Duta Besar RI untuk AS, Muhammad Lutfi mengatakan, ada kemungkinan tidak diperpanjang jika Kongres AS memutuskan untuk memberhentikan payung hukum fasilitas GSP.
"Itu mungkin saja ini terjadi," kata Lutfi dalam media briefing, Senin (2/11/2020). "Tapi (GSP) kita sekarang ini diperpanjangan tanpa ada pengecualian, artinya kita bisa menikmati apa yang sudah kita kerjakan selama ini."
Eks Menteri Perdagangan itu memaparkan fasilitas GSP sendiri sudah ada sejak tahun 1974, dan sudah 15 kali diperpanjang. Ini artinya baik AS dan Indonesia sedang memperbaiki posisi dagang kedua negara yang sangat strategis di era kolaborasi ini.
"Saya berkeyakinan mereka akan memperpanjang sebagai bagian daripada diplomasi mereka untuk merangkul negara-negara yang mempunyai cara berpikir yang sama dengan kita," ujar Lutfi.
Selain itu, dia juga mengutarakan jika adanya persamaan demokrasi, kebebasan memilih, dan menjunjung tinggi hukum, membuat RI bisa mendapatkan GSP dari AS. Ia memberi contoh Laos dan Vietnam yang tidak bisa mendapatkan fasilitas GSP karena ada perbedaan dengan AS.

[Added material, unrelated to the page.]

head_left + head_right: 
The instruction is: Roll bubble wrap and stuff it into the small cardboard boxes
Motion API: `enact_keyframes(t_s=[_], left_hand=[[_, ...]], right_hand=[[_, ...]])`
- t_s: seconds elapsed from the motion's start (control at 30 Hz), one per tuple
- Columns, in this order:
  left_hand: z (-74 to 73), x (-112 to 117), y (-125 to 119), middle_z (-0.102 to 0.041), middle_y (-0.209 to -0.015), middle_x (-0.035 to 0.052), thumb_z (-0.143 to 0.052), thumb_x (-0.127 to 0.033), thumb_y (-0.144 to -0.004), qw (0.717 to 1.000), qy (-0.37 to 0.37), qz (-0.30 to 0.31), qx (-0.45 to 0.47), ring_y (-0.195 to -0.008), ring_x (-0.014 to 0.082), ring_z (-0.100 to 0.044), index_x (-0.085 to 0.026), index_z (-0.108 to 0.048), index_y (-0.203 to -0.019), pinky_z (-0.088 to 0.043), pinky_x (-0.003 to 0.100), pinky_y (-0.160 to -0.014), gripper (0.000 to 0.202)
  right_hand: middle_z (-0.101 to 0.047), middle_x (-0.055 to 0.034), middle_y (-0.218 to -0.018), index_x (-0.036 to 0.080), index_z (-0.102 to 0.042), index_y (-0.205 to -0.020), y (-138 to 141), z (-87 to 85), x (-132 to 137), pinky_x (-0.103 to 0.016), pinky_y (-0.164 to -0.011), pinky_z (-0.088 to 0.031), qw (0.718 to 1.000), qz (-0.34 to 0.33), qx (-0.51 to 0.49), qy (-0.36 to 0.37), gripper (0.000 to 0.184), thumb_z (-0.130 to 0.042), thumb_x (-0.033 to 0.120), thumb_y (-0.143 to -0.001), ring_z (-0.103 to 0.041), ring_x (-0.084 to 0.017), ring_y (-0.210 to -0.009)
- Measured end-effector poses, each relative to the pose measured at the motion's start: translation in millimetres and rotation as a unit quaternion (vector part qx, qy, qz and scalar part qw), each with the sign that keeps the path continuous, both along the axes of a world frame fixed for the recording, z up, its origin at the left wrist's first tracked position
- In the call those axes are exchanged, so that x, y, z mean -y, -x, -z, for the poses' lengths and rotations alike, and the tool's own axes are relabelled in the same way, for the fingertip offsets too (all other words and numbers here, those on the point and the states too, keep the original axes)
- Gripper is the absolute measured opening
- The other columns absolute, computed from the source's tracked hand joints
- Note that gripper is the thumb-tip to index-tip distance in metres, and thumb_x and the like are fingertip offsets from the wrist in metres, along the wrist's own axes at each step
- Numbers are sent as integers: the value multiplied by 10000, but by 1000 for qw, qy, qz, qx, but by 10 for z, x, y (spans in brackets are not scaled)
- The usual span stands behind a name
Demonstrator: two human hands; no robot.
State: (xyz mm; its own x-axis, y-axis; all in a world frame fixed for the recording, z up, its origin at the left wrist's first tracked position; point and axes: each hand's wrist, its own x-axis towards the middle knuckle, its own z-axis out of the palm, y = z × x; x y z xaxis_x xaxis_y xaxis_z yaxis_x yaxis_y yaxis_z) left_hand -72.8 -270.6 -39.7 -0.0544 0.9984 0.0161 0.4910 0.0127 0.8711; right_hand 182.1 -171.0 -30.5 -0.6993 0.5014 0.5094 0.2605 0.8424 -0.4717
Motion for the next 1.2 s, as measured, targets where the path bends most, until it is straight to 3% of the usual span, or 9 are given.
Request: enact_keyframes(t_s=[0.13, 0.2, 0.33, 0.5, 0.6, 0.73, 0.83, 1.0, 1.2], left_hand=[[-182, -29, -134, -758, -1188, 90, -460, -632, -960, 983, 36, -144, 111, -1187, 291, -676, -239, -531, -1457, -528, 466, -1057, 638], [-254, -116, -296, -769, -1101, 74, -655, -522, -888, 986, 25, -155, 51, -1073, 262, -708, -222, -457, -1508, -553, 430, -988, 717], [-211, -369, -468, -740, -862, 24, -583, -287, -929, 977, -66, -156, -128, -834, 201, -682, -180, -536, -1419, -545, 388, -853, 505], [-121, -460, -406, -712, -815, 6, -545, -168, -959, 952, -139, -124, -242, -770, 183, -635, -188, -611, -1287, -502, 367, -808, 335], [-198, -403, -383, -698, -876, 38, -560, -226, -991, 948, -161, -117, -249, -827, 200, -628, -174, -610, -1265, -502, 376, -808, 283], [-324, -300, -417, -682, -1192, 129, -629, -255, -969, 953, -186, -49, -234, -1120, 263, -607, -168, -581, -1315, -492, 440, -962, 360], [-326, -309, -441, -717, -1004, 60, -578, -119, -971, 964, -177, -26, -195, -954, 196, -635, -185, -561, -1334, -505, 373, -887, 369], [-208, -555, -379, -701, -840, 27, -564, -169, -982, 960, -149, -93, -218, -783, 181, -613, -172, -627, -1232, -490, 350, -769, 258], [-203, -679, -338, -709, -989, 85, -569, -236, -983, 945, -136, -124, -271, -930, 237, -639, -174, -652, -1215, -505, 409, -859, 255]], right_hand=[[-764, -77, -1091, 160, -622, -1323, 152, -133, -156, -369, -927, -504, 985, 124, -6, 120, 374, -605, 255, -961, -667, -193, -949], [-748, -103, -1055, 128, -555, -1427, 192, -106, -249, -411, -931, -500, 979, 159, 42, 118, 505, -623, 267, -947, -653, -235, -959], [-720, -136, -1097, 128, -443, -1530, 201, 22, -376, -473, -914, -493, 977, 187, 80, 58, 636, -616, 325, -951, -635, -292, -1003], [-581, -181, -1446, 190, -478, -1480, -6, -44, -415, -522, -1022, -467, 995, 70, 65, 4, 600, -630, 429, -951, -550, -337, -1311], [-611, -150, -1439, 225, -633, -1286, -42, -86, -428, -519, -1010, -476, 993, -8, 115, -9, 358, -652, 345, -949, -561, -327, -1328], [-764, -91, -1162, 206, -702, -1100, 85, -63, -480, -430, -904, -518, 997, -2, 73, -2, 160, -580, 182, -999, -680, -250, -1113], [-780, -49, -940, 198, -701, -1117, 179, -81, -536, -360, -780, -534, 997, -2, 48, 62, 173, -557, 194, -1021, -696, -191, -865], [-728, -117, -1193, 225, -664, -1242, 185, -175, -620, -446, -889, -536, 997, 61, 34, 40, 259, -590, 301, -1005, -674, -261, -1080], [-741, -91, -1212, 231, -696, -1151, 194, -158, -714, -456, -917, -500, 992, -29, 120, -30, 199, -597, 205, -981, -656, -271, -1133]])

Laos sendiri dianggap kurang berdemokrasi, kurang menjunjung tinggi hukum, kurang bisa memberikan hak kepada tenaga kerja, sehingga ditolak AS untuk mendapatkan fasilitas GSP. Sementara Vietnam sebagai negara berbasis komunis juga tidak bisa mendapatkan GSP.
"Jadi ini bagian dari persamaan nilai yang dituangkan di dalam GSP tersebut. Kami berkeyakinan bahwa GSP ini akan diperpanjang (meskipun presidennya ganti) dan ini menjadi pembagian dari diplomasi perdagangan dan politik AS," tutupnya.
Sebagai informasi, GSP merupakan fasilitas perdagangan pembebasan tarif bea masuk yang diberikan secara unilateral oleh Pemerintah AS kepada negara-negara berkembang di dunia sejak tahun 1974. Indonesia pertama kali mendapatkan fasilitas GSP dari AS pada tahun 1980.